Dataset records:
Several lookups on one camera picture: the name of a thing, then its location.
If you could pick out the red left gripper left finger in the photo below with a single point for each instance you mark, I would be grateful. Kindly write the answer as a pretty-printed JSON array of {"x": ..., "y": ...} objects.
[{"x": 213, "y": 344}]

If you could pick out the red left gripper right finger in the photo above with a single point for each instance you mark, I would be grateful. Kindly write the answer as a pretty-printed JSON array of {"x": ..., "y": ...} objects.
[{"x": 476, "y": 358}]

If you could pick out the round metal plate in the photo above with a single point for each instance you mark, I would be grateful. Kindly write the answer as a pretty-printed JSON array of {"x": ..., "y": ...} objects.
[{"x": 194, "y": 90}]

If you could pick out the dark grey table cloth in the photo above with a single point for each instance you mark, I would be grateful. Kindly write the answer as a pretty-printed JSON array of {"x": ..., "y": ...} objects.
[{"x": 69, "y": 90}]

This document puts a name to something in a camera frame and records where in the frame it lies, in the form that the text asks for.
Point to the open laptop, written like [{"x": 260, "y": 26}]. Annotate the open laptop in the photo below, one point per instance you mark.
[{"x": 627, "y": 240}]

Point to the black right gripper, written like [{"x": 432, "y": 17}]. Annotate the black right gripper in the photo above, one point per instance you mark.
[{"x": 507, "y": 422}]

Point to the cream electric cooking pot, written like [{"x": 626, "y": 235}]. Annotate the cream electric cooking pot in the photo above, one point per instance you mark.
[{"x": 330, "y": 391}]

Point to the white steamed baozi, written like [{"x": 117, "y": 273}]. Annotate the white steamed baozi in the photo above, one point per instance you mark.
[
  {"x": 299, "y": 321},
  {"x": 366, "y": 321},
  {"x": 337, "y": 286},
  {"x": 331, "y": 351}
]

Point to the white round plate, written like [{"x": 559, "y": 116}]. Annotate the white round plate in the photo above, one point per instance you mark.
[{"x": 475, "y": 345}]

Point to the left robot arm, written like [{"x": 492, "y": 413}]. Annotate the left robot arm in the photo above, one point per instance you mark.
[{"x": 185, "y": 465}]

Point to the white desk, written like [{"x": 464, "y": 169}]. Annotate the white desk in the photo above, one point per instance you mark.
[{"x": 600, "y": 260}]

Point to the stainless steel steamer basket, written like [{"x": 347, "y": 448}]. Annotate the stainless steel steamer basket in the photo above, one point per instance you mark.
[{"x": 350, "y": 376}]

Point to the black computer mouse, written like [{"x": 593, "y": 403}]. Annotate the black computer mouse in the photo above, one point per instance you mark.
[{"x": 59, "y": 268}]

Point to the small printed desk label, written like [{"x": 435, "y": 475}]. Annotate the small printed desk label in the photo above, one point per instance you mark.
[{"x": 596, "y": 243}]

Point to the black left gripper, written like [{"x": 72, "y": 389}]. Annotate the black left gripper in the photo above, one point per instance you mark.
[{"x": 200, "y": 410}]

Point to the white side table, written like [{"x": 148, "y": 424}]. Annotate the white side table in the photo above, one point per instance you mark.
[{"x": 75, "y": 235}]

◆ **YOUR GOAL**
The records above are to be repeated in full, word for word.

◆ **THE COMPLETED TASK**
Several lookups on one camera picture: the name of a thing, then its location.
If you could pick out the red left gripper left finger in the photo below with a single point for each instance you mark, I would be grateful. Kindly write the answer as a pretty-printed JSON array of {"x": ..., "y": ...} objects.
[{"x": 213, "y": 344}]

If you could pick out the red left gripper right finger in the photo above with a single point for each instance you mark, I would be grateful. Kindly write the answer as a pretty-printed JSON array of {"x": ..., "y": ...} objects.
[{"x": 476, "y": 358}]

If you could pick out the round metal plate in the photo above with a single point for each instance you mark, I would be grateful. Kindly write the answer as a pretty-printed JSON array of {"x": ..., "y": ...} objects.
[{"x": 194, "y": 90}]

If you could pick out the dark grey table cloth in the photo above with a single point for each instance you mark, I would be grateful. Kindly write the answer as a pretty-printed JSON array of {"x": ..., "y": ...} objects.
[{"x": 69, "y": 90}]

This document puts a name to something in a camera frame and records where in the frame it lies, in the form that the text asks for.
Point to the open laptop, written like [{"x": 260, "y": 26}]. Annotate the open laptop in the photo below, one point per instance you mark.
[{"x": 627, "y": 240}]

Point to the black right gripper, written like [{"x": 432, "y": 17}]. Annotate the black right gripper in the photo above, one point per instance you mark.
[{"x": 507, "y": 422}]

Point to the cream electric cooking pot, written like [{"x": 626, "y": 235}]. Annotate the cream electric cooking pot in the photo above, one point per instance you mark.
[{"x": 330, "y": 391}]

Point to the white steamed baozi, written like [{"x": 117, "y": 273}]. Annotate the white steamed baozi in the photo above, one point per instance you mark.
[
  {"x": 299, "y": 321},
  {"x": 366, "y": 321},
  {"x": 337, "y": 286},
  {"x": 331, "y": 351}
]

Point to the white round plate, written like [{"x": 559, "y": 116}]. Annotate the white round plate in the photo above, one point per instance you mark.
[{"x": 475, "y": 345}]

Point to the left robot arm, written like [{"x": 492, "y": 413}]. Annotate the left robot arm in the photo above, one point per instance you mark.
[{"x": 185, "y": 465}]

Point to the white desk, written like [{"x": 464, "y": 169}]. Annotate the white desk in the photo above, one point per instance you mark.
[{"x": 600, "y": 260}]

Point to the stainless steel steamer basket, written like [{"x": 347, "y": 448}]. Annotate the stainless steel steamer basket in the photo above, one point per instance you mark.
[{"x": 350, "y": 376}]

Point to the black computer mouse, written like [{"x": 593, "y": 403}]. Annotate the black computer mouse in the photo above, one point per instance you mark.
[{"x": 59, "y": 268}]

Point to the small printed desk label, written like [{"x": 435, "y": 475}]. Annotate the small printed desk label in the photo above, one point per instance you mark.
[{"x": 596, "y": 243}]

Point to the black left gripper, written like [{"x": 72, "y": 389}]. Annotate the black left gripper in the photo above, one point per instance you mark.
[{"x": 200, "y": 410}]

Point to the white side table, written like [{"x": 148, "y": 424}]. Annotate the white side table in the photo above, one point per instance you mark.
[{"x": 75, "y": 235}]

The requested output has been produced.